Press RoomPhoenix Art Museum to present internationally renowned conceptual artist Jim Hodges at inaugural Lenhardt Lecture
Phoenix Art Museum to present internationally renowned conceptual artist Jim Hodges at inaugural Lenhardt Lecture
Feb, 27, 2018
Special Events and Programs
Phoenix Art Museum to present internationally renowned conceptual artist Jim Hodges at inaugural Lenhardt Lecture
New York-based
contemporary artist Hodges will present a public lecture on April 24, 2018
PHOENIX
(February 27, 2018) – On
April 24, 2018, Phoenix Art Museum will present world-renowned artist Jim Hodges
as the inaugural speaker at the Museum’s annual Lenhardt Lecture, a key
component of the recently announced David and Dawn Lenhardt Contemporary Art Initiative. Hodges is a conceptual artist whose work has been the
subject of exhibitions at museums around the world, including the Hirshhorn
Museum in Washington, D.C.; the Walker Art Center in Minneapolis, MN; and the Centro
Galego de Arte Contemporanea, in Spain. Known for the materials and varied scale
of his work, which ranges from small installations to oversized, multi-ton
sculptures, Hodges’ art transforms everyday objects into evocative sites that
merge the personal, political, and universal. The Lenhardt Lecture featuring
Jim Hodges is open to the public and will begin at 7 pm on April 24 in the
Museum’s Whiteman Lecture Hall. Tickets are
$10 with sales opening to Museum
Members on March 5, 2018 and to the general public on March 7,
2018.
“We are delighted to welcome Jim Hodges to Phoenix as the
inaugural speaker for the Lenhardt Lecture,” said Amada Cruz, the Sybil
Harrington Director and CEO. “Through the generosity of David and Dawn Lenhardt,
the Museum is empowered to provide unique access to some of the most compelling
and important names in contemporary art, elevating Phoenix Art Museum as a national
reference point for significant contemporary art.”
The recently announced David and Dawn Lenhardt Contemporary
Art Initiative aims to deepen the Museum’s commitment to contemporary art
through a variety of programs including the Lenhardt Lecture, an annual event
which will expose Valley audiences to some of the most acclaimed artists in the
world. Hodges will also lead a workshop for the Museum’s Teen Art Council,
which is comprised of local high-school students. “Jim was one of the first artists who came to
mind when we were conceptualizing the lecture,” said David Lenhardt, the
namesake of the initiative and also a member of the Museum’s Board of Trustees.
“We are excited to bring an artist of this stature and scope to speak in an
effort to give our community more access to prominent contemporary artists.”
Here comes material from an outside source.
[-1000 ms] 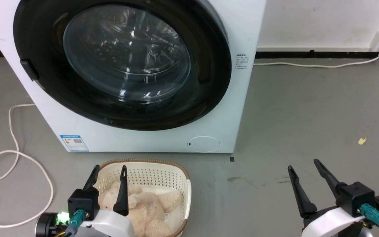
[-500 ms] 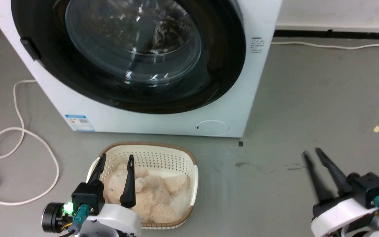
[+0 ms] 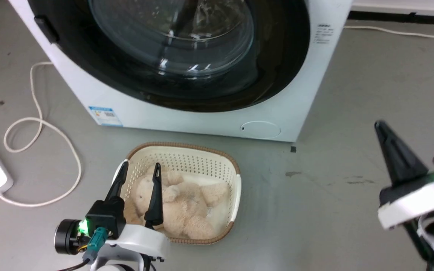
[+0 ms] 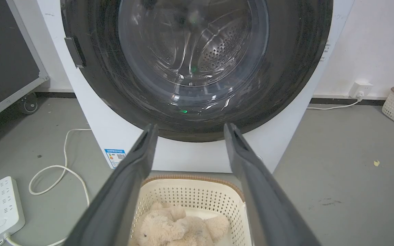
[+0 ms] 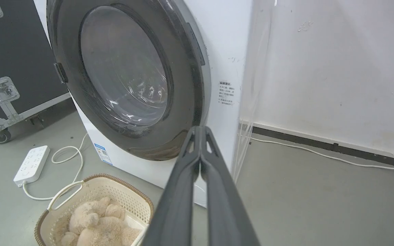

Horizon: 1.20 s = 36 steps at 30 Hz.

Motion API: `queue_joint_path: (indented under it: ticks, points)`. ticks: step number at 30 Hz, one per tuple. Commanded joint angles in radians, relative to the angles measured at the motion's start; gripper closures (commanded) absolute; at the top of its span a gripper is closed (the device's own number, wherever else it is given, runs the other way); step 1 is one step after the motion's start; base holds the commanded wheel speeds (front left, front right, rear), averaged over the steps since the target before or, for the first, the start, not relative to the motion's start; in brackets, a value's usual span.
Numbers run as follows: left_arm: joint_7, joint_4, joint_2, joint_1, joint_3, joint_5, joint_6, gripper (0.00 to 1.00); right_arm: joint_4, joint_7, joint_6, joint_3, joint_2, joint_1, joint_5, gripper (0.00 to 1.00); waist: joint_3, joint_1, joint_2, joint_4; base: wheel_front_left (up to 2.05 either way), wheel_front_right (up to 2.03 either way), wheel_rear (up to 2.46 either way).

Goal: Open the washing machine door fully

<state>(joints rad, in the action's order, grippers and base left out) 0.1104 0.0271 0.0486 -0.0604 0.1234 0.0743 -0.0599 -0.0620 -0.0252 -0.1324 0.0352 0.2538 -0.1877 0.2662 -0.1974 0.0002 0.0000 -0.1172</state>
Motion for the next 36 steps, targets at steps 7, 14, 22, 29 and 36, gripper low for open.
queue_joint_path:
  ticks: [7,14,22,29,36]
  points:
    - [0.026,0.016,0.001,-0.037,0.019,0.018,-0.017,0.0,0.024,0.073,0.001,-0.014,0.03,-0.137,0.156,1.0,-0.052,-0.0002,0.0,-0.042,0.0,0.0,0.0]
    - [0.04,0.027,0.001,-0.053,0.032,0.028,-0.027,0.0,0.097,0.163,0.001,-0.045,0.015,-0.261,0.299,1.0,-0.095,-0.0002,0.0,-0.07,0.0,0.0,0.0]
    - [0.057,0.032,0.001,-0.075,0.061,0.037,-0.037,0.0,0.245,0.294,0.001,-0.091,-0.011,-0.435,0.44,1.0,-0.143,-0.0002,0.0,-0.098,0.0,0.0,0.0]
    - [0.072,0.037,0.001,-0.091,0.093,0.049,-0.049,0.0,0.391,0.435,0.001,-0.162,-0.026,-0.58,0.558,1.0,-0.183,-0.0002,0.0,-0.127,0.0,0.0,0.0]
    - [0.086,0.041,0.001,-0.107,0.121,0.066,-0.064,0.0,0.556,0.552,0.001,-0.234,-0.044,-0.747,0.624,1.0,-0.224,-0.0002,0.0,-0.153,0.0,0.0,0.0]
Hodges’ career spans nearly three decades and his body of
work ranges from drawings
and sculptures to small and multi-ton installations, each piece employing a
broad array of everyday and
precious materials, including glass, neon, and fabric.
His varied works also share a resistance to straightforward interpretations or
definition, instead prodding the viewer to contemplate multilayered themes such
as love, mortality, loss, and identity.
Immense and expansive as the emotions and experiences he captures, Hodges’
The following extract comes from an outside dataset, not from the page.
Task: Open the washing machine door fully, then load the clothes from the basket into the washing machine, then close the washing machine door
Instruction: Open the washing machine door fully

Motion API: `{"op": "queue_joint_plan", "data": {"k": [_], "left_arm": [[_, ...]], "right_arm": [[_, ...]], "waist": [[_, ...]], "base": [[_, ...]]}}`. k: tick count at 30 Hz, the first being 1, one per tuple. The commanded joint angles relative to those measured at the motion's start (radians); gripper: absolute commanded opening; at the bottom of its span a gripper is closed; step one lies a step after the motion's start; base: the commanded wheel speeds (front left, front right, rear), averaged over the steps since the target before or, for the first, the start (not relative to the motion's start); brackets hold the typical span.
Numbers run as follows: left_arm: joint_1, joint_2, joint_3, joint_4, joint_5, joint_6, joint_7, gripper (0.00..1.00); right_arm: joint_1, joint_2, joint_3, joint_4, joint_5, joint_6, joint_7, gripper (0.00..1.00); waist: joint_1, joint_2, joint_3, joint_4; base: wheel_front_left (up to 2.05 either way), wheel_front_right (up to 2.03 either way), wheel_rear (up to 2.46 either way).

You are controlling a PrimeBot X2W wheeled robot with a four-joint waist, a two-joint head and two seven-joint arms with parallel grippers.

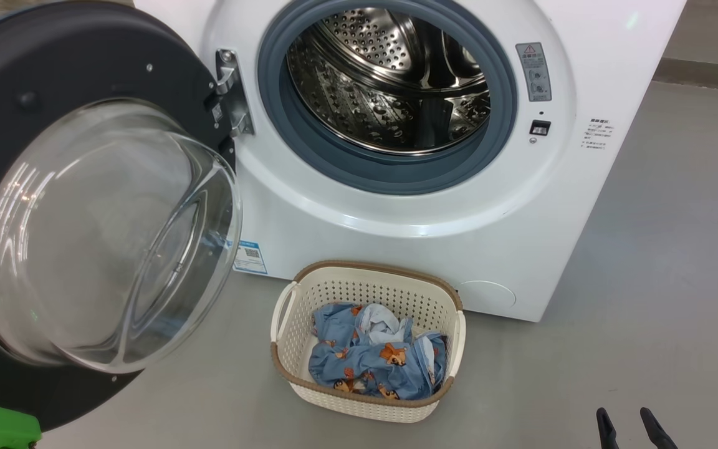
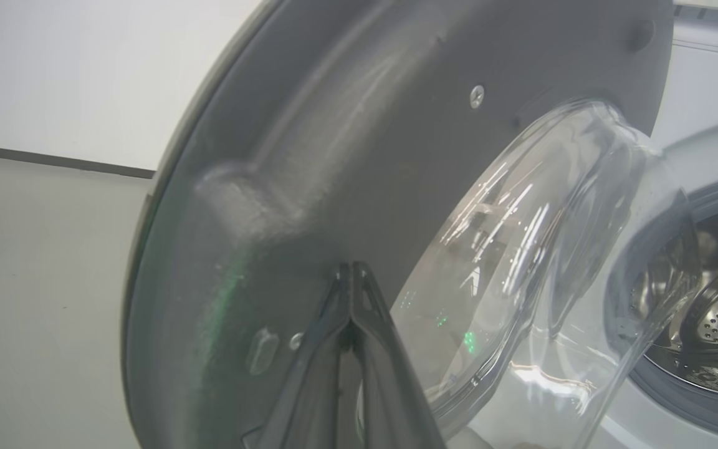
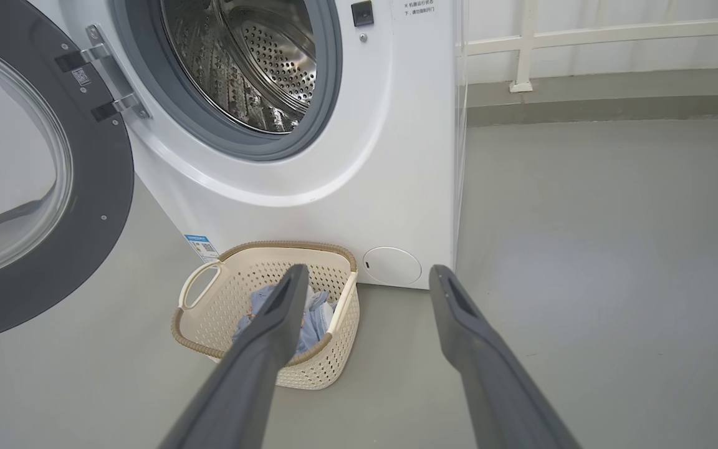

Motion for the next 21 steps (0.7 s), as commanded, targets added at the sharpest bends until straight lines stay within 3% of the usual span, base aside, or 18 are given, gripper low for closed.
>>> {"op": "queue_joint_plan", "data": {"k": [1, 5, 9, 11, 12, 14, 21], "left_arm": [[-0.045, 0.031, 0.041, -0.028, 0.014, -0.003, -0.006, 0.00], [-0.025, -0.006, 0.060, -0.086, 0.016, -0.036, -0.006, 0.00], [0.029, -0.049, 0.031, -0.231, 0.042, -0.069, -0.006, 0.00], [0.056, -0.063, 0.007, -0.328, 0.052, -0.075, -0.006, 0.37], [0.070, -0.068, -0.009, -0.378, 0.058, -0.076, -0.006, 0.49], [0.096, -0.074, -0.042, -0.466, 0.070, -0.076, -0.006, 1.00], [0.158, -0.080, -0.166, -0.664, 0.100, -0.080, 0.031, 1.00]], "right_arm": [[-0.022, -0.014, 0.022, -0.020, 0.008, 0.002, -0.012, 1.00], [-0.020, -0.011, 0.020, -0.021, 0.010, 0.002, -0.012, 1.00], [-0.017, -0.008, 0.021, -0.018, 0.015, 0.002, -0.012, 1.00], [-0.017, -0.009, 0.023, -0.016, 0.017, 0.002, -0.012, 1.00], [-0.017, -0.009, 0.023, -0.016, 0.017, 0.002, -0.012, 1.00], [-0.019, -0.010, 0.024, -0.017, 0.017, 0.002, -0.012, 1.00], [-0.038, -0.014, 0.042, -0.034, 0.009, 0.002, -0.012, 1.00]], "waist": [[0.0000, 0.0000, 0.000, -0.001], [0.0000, 0.0000, 0.002, -0.004], [0.0000, 0.0000, 0.003, -0.003], [0.0000, 0.0000, 0.004, -0.001], [0.0000, 0.0000, 0.005, 0.000], [0.0000, 0.0000, 0.006, 0.001], [0.0000, 0.0000, 0.011, -0.022]], "base": [[0.00, 0.00, 0.00], [0.00, 0.00, 0.00], [0.00, 0.00, 0.00], [0.00, 0.00, 0.00], [0.00, 0.00, 0.00], [0.00, 0.00, 0.00], [0.00, 0.00, 0.00]]}}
works include fine, complex pieces such as Not
for Long (1996); a wall sculpture resembling a spider web crafted from
jeweler’s metal chains; and No Betweens
(1996) a curtain made out of silk flowers; and the billboard- sized Don’t Be Afraid (2004),
for which Hodges invited members of the United Nations to handwrite the message
don’t be afraid in their native
languages on a large piece of vinyl. One of Hodges’ best-known works is a set
of massive sculptural boulders, Untitled
(2011), which he created by adhering shimmering stainless-steel skins to the
surfaces of four 400-million-year-old stones, now permanently installed in
Minneapolis at the Walker Art Center. Hodges
often integrates themes of social justice, equality, and connection. “The
bottom line is that the purpose of art is to engage one’s community,” Hodges
said in a 2013 interview with the New
York Times. “When engagement with art is happening, there’s an opportunity
for change.”
Aside from the Lenhardt Lecture, the David and Dawn Lenhardt
Contemporary Art Initiative includes two additional components. The Lenhardt Emerging
Artist Acquisition Fund will be the Museum’s first fund designed specifically
to collect works by next-generation contemporary artists. Through
a collaboration between selected artists and Gilbert Vicario, the Selig Family
Chief Curator, this fund will enhance the Museum’s collection through a
representation of promising new contemporary artists. Additionally, the
Initiative will expand to include a named gallery space located within the
Museum’s Ellen and Howard C. Katz Wing for Modern Art. This gallery will be
designated for the presentation of contemporary art, including recent
acquisitions of the Lenhardt Emerging Artist Acquisition Fund and special
exhibitions. The Lenhardt Gallery will also feature loans from national and
Phoenix collectors, including a rotating series of artworks from the Lenhardts’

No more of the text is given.